As an adult I am grateful that I was adopted. I am grateful that my parents wanted me so badly that they were willing to jump through countless hoops to become my parents. I am grateful that my birth-mother wanted me to have a better life than what she could provide, and made the difficult decision to place me in the care of others. Most of all I am grateful that I have been able to learn and grow in ways that I would have never been able to. Seeing these adults, and I use that term very loosely, have the need to attack others because they are unable to move on from this pain, has given me a new perspective of where I could have ended up. Without being able to recognize that I have my own issues, and that these issues are my responsibility, I could have been these people who need to focus on others rather than dealing with themselves.
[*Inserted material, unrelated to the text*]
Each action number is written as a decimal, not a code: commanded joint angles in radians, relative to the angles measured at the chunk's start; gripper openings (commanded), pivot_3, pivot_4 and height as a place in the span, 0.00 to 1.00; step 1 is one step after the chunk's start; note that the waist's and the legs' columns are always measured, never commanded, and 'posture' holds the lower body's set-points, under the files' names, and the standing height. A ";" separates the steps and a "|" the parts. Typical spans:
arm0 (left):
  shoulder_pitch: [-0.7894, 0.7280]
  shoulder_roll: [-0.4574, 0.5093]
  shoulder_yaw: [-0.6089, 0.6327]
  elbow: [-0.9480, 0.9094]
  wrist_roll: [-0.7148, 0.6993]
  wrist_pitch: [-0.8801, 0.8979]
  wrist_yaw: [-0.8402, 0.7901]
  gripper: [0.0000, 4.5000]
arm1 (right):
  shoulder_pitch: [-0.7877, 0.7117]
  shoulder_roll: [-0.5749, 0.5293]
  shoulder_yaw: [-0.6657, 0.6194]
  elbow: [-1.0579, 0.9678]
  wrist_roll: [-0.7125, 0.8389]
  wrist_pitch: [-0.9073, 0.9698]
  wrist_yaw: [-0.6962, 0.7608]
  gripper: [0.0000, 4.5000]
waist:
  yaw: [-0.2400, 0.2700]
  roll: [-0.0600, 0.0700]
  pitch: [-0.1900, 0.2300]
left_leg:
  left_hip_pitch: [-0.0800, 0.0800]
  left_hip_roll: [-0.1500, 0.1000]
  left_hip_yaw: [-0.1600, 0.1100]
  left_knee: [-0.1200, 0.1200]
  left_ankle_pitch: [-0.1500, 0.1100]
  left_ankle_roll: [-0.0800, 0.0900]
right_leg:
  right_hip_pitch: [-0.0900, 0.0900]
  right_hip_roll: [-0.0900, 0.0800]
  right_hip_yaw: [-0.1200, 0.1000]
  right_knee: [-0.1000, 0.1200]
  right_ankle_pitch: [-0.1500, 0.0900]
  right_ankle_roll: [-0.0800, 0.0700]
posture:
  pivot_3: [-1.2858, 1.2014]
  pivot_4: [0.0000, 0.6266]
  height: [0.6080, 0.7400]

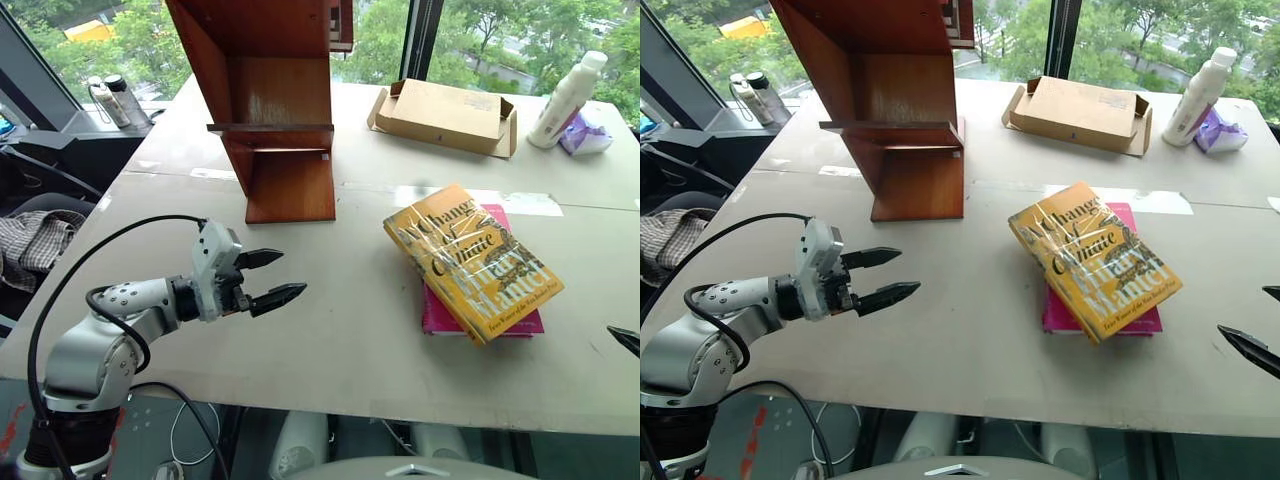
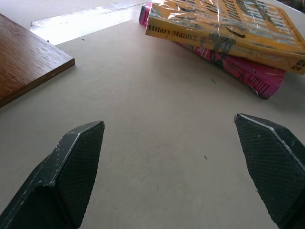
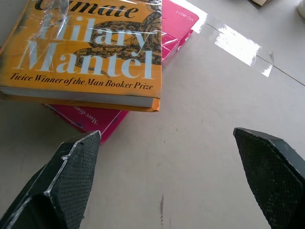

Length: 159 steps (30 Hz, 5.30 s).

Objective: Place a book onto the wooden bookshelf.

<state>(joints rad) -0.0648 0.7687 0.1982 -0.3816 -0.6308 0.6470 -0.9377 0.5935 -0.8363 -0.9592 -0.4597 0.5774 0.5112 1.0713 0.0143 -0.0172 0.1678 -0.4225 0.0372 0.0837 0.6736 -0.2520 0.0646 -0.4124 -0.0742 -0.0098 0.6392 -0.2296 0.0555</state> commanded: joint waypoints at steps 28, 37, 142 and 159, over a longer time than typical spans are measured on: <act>-0.162 -0.015 -0.092 -0.158 -0.107 0.001 -0.050 1.00 | -0.985 -0.379 1.057 0.006 -0.198 0.555 -0.556 0.01 | -0.005 0.000 0.001 | -0.002 -0.001 0.003 0.000 0.002 -0.002 | -0.003 0.005 0.001 0.001 0.000 0.001 | 0.52 0.24 1.00; -0.067 0.001 -0.075 -0.202 -0.095 -0.036 -0.046 1.00 | -1.100 -0.242 1.240 0.218 -0.273 0.485 -0.368 0.01 | -0.007 -0.002 0.000 | -0.003 -0.001 0.004 0.001 0.003 -0.003 | -0.004 0.006 0.001 0.001 0.000 0.001 | 0.52 0.24 1.00; -0.601 -0.143 -0.360 0.116 0.019 0.040 0.116 0.00 | -0.407 0.025 0.160 0.050 0.314 -0.028 0.092 1.00 | 0.002 0.001 -0.004 | 0.005 -0.003 0.000 -0.001 0.002 -0.001 | 0.005 0.004 0.002 0.001 0.000 0.000 | 0.52 0.24 1.00; -1.187 -0.086 -0.363 0.417 0.548 -0.628 0.027 0.00 | -0.610 0.040 0.295 0.137 0.322 -0.048 -0.020 1.00 | 0.000 -0.001 -0.001 | 0.000 -0.007 0.000 -0.002 0.002 -0.001 | 0.001 0.006 0.001 -0.001 0.001 0.008 | 0.52 0.24 1.00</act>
<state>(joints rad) -1.2188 0.6637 -0.2018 0.0286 -0.1019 0.0482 -0.8997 0.0015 -0.7811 -0.6620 -0.3283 0.9041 0.4920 1.0512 0.0144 -0.0184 0.1672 -0.4227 0.0282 0.0831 0.6712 -0.2501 0.0639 -0.4113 -0.0686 -0.0082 0.6383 -0.2292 0.0643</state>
No one has the perfect life. We all live with deep wounds, some more traumatic than others, but just as horrible to us personally. Given the chance, all of us would change some parts of our lives; it is part of being human. What makes us adults is the ability to let the wounds grow scabs and become scars. The ability to recognize that we are not defined by our pasts is so incredibly freeing. For me to know that I have survived the pain of so many parts of my life has made me a stronger person.

Knowing that one day I am going to have to tell our child that I am not biologically their mother is not something that I am looking forward to, but it is something that I know I can handle. All my experiences have taught me that there is very little I can deal with in this life. Those experiences have also taught me that no matter the reaction the child has, that one day they will understand that all the decisions we have made and all we have done was because we love them more than words can convey. Every twist and turn that occurred in making our child a reality was done because we have loved him or her for years before they were a reality.